Lee's first appearance on stage was met with warm cheers; it's great to see an audience responding so enthusiastically to a show and a leading man.
In this slight reworking of the well-known musical, spectacle and full-on farce ensues from the start; a parade of brightly-dyed sheep float by on a conveyor belt, the Brothers as an all-singing, all-dancing ensemble celebrate Joseph's 'death' until Jacob returns and they immediately switch to solemnity and the Potiphar's wife debacle - where she attempts to seduce Joseph - is a kinky but silly slice of excess.
As well as their Jacob & Sons and Joseph's Coat moments, the Brothers are also a great comic force for Those Canaan Days; here delivered in a style seemingly poking fun at French miserablists such as Edith Piaf.

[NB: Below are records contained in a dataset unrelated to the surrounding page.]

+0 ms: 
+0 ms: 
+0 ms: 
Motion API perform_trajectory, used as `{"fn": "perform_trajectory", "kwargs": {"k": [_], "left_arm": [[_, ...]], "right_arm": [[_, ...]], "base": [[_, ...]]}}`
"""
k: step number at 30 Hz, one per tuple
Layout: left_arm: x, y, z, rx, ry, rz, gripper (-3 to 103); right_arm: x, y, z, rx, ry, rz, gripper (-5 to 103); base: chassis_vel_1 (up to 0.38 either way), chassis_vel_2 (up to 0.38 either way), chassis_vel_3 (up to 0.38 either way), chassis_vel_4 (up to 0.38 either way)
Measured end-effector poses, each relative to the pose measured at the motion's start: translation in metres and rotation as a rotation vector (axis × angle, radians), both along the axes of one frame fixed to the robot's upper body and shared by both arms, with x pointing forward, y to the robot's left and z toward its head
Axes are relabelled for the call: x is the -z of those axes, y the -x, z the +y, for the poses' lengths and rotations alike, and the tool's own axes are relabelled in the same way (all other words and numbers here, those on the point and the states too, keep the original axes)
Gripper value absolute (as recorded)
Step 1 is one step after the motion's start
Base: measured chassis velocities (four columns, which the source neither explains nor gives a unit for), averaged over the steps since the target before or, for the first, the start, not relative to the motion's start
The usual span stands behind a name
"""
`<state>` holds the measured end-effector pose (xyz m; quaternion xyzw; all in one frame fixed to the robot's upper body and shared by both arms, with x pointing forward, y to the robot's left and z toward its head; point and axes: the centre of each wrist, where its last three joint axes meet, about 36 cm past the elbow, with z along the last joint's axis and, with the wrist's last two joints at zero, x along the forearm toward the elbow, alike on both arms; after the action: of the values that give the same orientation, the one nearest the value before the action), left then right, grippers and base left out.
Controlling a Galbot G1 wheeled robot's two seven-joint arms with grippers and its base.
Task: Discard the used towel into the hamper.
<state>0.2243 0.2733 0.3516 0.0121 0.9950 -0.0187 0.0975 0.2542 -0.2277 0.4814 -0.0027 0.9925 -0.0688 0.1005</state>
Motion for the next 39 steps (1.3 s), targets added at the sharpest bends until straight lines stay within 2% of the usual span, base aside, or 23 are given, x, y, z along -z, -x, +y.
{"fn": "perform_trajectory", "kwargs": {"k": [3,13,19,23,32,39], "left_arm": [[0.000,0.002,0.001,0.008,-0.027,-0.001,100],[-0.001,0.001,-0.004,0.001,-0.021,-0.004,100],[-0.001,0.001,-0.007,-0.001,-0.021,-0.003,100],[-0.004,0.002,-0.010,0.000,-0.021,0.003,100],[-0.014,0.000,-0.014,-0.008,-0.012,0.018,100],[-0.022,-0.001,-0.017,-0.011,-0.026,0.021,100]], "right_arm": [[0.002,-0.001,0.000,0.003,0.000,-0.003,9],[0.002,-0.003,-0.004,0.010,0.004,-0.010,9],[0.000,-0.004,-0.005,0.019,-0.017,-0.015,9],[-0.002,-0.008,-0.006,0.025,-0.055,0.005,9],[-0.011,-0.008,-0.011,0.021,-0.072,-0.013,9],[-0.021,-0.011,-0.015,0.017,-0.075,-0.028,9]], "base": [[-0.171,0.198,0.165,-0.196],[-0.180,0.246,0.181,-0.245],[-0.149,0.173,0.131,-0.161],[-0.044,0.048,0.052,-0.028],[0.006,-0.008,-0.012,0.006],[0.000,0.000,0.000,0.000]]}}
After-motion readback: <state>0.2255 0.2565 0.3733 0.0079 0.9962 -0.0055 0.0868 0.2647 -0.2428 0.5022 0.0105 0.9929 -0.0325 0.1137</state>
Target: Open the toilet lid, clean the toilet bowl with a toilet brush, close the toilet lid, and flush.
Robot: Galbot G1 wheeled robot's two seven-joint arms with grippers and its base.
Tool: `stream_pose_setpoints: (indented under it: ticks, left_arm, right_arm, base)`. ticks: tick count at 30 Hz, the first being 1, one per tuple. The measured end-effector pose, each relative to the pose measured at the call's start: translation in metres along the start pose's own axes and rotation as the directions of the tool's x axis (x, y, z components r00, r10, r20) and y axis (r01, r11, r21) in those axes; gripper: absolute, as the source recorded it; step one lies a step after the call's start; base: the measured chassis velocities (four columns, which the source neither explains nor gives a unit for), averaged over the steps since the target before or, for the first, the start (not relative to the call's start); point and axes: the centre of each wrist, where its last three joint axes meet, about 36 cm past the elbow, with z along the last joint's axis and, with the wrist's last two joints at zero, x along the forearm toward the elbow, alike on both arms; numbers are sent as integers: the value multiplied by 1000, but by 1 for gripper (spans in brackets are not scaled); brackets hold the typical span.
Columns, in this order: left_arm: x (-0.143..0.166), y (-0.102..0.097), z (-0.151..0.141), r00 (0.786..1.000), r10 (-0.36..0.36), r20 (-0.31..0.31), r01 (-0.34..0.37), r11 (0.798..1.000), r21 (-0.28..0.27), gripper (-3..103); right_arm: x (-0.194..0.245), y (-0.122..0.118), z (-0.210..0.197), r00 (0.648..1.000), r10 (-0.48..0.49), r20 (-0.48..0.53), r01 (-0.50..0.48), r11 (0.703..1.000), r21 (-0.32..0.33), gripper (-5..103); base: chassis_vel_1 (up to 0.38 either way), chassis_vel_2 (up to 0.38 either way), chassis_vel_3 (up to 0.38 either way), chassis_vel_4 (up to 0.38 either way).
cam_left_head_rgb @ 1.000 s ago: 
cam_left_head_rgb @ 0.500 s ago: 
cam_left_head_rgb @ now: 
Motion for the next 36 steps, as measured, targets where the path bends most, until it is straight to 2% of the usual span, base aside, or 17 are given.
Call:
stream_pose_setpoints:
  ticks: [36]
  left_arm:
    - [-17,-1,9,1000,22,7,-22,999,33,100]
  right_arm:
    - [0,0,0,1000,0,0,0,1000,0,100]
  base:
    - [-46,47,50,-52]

Hamming it up as an Elvis-impersonating Pharaoh was the superb Dean Collinson. Obviously determined not be upstaged by the talent-show-winning Mead, he dropped puns as quickly as Priestley gained pounds and gave his rhinestone trousers the workout their original owner clearly could have done with.
Although he did have his moments, as the snake pit scene proved, and he was certainly a naturally commanding stage presence, Lee is not the most natural comic. Luckily then, his voice was strong, sturdy and sweet and his rendition of Close Every Door was just gorgeous. All this shows it's the truly great songs which make Joseph.
They're filled to the brim with humour, are touching and, most importantly, unforgettable - I'm still singing along in my head days later.
With jaunty lyrics such as "find a man to lead you through the famine with a flair for economic planning," keeping the humour topped up throughout, you'll be grinning all the way through. There are even gags when Joseph's down on his luck and banged up in jail.
Also getting in on some of the best songs (Poor, Poor Joseph and Go, Go, Go Joseph) is narrator Preeya Kalidas, who has a confident voice. Shame she was not as confident, or as stable, on her lofty heels. The feeling she could topple off the stage at any moment was never far away.
It's clear Lee is the one attracting the audiences but it will be the package as a whole which sends them away with the feeling they've witnessed the finest the West End has to offer.